> **Problem statement**: The reply must consist of the entire listing, reproduced exactly.

> **Available data**:
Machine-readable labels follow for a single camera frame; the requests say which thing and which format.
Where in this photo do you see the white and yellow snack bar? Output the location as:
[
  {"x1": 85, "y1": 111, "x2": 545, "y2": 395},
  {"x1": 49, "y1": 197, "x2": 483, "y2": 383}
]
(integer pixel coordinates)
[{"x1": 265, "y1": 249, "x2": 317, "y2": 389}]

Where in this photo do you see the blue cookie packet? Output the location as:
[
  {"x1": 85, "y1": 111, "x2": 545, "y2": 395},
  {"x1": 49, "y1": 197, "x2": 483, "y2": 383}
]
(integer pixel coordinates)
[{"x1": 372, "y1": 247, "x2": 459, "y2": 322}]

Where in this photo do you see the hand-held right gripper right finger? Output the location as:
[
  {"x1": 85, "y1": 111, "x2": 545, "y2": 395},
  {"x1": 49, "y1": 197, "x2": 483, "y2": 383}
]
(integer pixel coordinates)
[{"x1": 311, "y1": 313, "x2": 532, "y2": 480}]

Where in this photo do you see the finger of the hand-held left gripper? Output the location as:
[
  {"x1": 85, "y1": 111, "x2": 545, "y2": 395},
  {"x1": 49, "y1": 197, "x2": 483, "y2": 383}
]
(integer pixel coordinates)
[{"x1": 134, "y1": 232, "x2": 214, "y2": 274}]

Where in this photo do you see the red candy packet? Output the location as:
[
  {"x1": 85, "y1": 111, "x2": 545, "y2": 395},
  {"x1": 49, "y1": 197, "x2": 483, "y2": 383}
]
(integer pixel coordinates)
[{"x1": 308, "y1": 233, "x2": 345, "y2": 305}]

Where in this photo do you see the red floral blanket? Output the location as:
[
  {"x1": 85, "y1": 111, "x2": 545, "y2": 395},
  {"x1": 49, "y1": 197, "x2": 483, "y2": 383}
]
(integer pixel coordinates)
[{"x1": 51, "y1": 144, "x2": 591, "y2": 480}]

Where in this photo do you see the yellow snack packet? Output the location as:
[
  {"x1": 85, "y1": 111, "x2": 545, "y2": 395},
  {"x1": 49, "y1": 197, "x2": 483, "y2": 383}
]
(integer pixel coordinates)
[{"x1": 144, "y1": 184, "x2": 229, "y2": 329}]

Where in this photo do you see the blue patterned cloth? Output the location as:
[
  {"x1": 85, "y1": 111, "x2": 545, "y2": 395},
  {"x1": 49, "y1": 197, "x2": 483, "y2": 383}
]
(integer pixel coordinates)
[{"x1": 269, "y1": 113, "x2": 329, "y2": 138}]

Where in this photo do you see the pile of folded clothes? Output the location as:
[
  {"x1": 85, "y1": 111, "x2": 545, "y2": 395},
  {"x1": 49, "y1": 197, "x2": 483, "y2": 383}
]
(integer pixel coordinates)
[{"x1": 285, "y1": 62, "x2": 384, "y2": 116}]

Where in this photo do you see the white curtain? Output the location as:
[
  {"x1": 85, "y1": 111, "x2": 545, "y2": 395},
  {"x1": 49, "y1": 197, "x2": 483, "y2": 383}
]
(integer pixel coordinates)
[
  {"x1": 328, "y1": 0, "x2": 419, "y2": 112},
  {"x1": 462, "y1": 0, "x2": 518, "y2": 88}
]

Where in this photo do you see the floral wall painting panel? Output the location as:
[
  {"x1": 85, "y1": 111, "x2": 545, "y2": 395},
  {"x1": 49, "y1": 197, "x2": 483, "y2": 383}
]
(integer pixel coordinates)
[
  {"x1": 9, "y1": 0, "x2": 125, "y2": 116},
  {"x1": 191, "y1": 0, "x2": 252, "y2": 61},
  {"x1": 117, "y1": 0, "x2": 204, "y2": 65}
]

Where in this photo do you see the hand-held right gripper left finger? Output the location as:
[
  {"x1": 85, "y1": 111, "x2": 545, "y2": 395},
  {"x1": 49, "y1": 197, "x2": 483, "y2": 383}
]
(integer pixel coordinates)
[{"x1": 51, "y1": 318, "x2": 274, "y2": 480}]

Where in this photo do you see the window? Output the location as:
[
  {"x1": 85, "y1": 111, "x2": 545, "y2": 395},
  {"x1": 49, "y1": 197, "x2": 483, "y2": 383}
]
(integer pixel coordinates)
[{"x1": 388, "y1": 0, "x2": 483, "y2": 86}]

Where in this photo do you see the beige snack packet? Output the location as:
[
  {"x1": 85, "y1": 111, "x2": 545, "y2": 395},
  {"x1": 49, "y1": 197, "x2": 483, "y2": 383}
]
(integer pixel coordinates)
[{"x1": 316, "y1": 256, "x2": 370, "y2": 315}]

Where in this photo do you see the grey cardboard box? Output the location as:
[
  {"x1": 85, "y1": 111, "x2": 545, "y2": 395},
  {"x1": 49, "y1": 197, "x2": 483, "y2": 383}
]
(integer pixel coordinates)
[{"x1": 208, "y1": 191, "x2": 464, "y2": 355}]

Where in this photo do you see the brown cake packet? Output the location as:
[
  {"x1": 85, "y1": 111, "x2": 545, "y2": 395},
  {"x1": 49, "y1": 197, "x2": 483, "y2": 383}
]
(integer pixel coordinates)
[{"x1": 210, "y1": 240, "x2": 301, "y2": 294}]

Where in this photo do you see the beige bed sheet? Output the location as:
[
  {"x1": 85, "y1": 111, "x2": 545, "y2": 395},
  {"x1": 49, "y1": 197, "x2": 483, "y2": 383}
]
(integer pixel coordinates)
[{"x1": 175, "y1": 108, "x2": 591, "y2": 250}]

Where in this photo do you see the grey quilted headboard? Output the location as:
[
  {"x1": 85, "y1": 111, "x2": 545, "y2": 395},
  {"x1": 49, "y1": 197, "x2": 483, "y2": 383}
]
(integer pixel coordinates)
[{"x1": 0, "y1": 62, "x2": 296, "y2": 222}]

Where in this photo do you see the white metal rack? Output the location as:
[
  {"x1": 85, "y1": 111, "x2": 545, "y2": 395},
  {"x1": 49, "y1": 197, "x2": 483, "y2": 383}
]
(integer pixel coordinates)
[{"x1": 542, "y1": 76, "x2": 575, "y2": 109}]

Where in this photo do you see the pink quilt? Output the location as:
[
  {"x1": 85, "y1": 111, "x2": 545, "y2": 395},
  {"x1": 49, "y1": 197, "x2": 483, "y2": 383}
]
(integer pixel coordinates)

> **Worked solution**:
Machine-readable labels follow for a single camera frame; the requests say which thing and which format.
Where in this photo do you see the white and yellow snack bar? Output the location as:
[
  {"x1": 85, "y1": 111, "x2": 545, "y2": 395},
  {"x1": 49, "y1": 197, "x2": 483, "y2": 383}
]
(integer pixel coordinates)
[{"x1": 265, "y1": 249, "x2": 317, "y2": 389}]

Where in this photo do you see the blue cookie packet? Output the location as:
[
  {"x1": 85, "y1": 111, "x2": 545, "y2": 395},
  {"x1": 49, "y1": 197, "x2": 483, "y2": 383}
]
(integer pixel coordinates)
[{"x1": 372, "y1": 247, "x2": 459, "y2": 322}]

Where in this photo do you see the hand-held right gripper right finger? Output the location as:
[
  {"x1": 85, "y1": 111, "x2": 545, "y2": 395},
  {"x1": 49, "y1": 197, "x2": 483, "y2": 383}
]
(integer pixel coordinates)
[{"x1": 311, "y1": 313, "x2": 532, "y2": 480}]

Where in this photo do you see the finger of the hand-held left gripper? Output the location as:
[
  {"x1": 85, "y1": 111, "x2": 545, "y2": 395},
  {"x1": 49, "y1": 197, "x2": 483, "y2": 383}
]
(integer pixel coordinates)
[{"x1": 134, "y1": 232, "x2": 214, "y2": 274}]

Where in this photo do you see the red candy packet? Output the location as:
[
  {"x1": 85, "y1": 111, "x2": 545, "y2": 395},
  {"x1": 49, "y1": 197, "x2": 483, "y2": 383}
]
(integer pixel coordinates)
[{"x1": 308, "y1": 233, "x2": 345, "y2": 305}]

Where in this photo do you see the red floral blanket? Output the location as:
[
  {"x1": 85, "y1": 111, "x2": 545, "y2": 395},
  {"x1": 49, "y1": 197, "x2": 483, "y2": 383}
]
(integer pixel coordinates)
[{"x1": 51, "y1": 144, "x2": 591, "y2": 480}]

Where in this photo do you see the yellow snack packet? Output the location as:
[
  {"x1": 85, "y1": 111, "x2": 545, "y2": 395},
  {"x1": 49, "y1": 197, "x2": 483, "y2": 383}
]
(integer pixel coordinates)
[{"x1": 144, "y1": 184, "x2": 229, "y2": 329}]

Where in this photo do you see the blue patterned cloth? Output the location as:
[
  {"x1": 85, "y1": 111, "x2": 545, "y2": 395},
  {"x1": 49, "y1": 197, "x2": 483, "y2": 383}
]
(integer pixel coordinates)
[{"x1": 269, "y1": 113, "x2": 329, "y2": 138}]

Where in this photo do you see the pile of folded clothes? Output the location as:
[
  {"x1": 85, "y1": 111, "x2": 545, "y2": 395},
  {"x1": 49, "y1": 197, "x2": 483, "y2": 383}
]
(integer pixel coordinates)
[{"x1": 285, "y1": 62, "x2": 384, "y2": 116}]

Where in this photo do you see the white curtain? Output the location as:
[
  {"x1": 85, "y1": 111, "x2": 545, "y2": 395},
  {"x1": 49, "y1": 197, "x2": 483, "y2": 383}
]
(integer pixel coordinates)
[
  {"x1": 328, "y1": 0, "x2": 419, "y2": 112},
  {"x1": 462, "y1": 0, "x2": 518, "y2": 88}
]

Where in this photo do you see the floral wall painting panel? Output the location as:
[
  {"x1": 85, "y1": 111, "x2": 545, "y2": 395},
  {"x1": 49, "y1": 197, "x2": 483, "y2": 383}
]
(integer pixel coordinates)
[
  {"x1": 9, "y1": 0, "x2": 125, "y2": 116},
  {"x1": 191, "y1": 0, "x2": 252, "y2": 61},
  {"x1": 117, "y1": 0, "x2": 204, "y2": 65}
]

Where in this photo do you see the hand-held right gripper left finger? Output the location as:
[
  {"x1": 85, "y1": 111, "x2": 545, "y2": 395},
  {"x1": 49, "y1": 197, "x2": 483, "y2": 383}
]
(integer pixel coordinates)
[{"x1": 51, "y1": 318, "x2": 274, "y2": 480}]

Where in this photo do you see the window? Output the location as:
[
  {"x1": 85, "y1": 111, "x2": 545, "y2": 395},
  {"x1": 49, "y1": 197, "x2": 483, "y2": 383}
]
(integer pixel coordinates)
[{"x1": 388, "y1": 0, "x2": 483, "y2": 86}]

Where in this photo do you see the beige snack packet? Output the location as:
[
  {"x1": 85, "y1": 111, "x2": 545, "y2": 395},
  {"x1": 49, "y1": 197, "x2": 483, "y2": 383}
]
(integer pixel coordinates)
[{"x1": 316, "y1": 256, "x2": 370, "y2": 315}]

Where in this photo do you see the grey cardboard box? Output the location as:
[
  {"x1": 85, "y1": 111, "x2": 545, "y2": 395},
  {"x1": 49, "y1": 197, "x2": 483, "y2": 383}
]
(integer pixel coordinates)
[{"x1": 208, "y1": 191, "x2": 464, "y2": 355}]

Where in this photo do you see the brown cake packet? Output the location as:
[
  {"x1": 85, "y1": 111, "x2": 545, "y2": 395},
  {"x1": 49, "y1": 197, "x2": 483, "y2": 383}
]
(integer pixel coordinates)
[{"x1": 210, "y1": 240, "x2": 301, "y2": 294}]

Where in this photo do you see the beige bed sheet? Output the location as:
[
  {"x1": 85, "y1": 111, "x2": 545, "y2": 395},
  {"x1": 49, "y1": 197, "x2": 483, "y2": 383}
]
(integer pixel coordinates)
[{"x1": 175, "y1": 108, "x2": 591, "y2": 250}]

Where in this photo do you see the grey quilted headboard? Output the location as:
[
  {"x1": 85, "y1": 111, "x2": 545, "y2": 395},
  {"x1": 49, "y1": 197, "x2": 483, "y2": 383}
]
(integer pixel coordinates)
[{"x1": 0, "y1": 62, "x2": 296, "y2": 222}]

Where in this photo do you see the white metal rack? Output the location as:
[
  {"x1": 85, "y1": 111, "x2": 545, "y2": 395},
  {"x1": 49, "y1": 197, "x2": 483, "y2": 383}
]
(integer pixel coordinates)
[{"x1": 542, "y1": 76, "x2": 575, "y2": 109}]

Where in this photo do you see the pink quilt? Output the location as:
[
  {"x1": 85, "y1": 111, "x2": 545, "y2": 395},
  {"x1": 49, "y1": 197, "x2": 483, "y2": 383}
]
(integer pixel coordinates)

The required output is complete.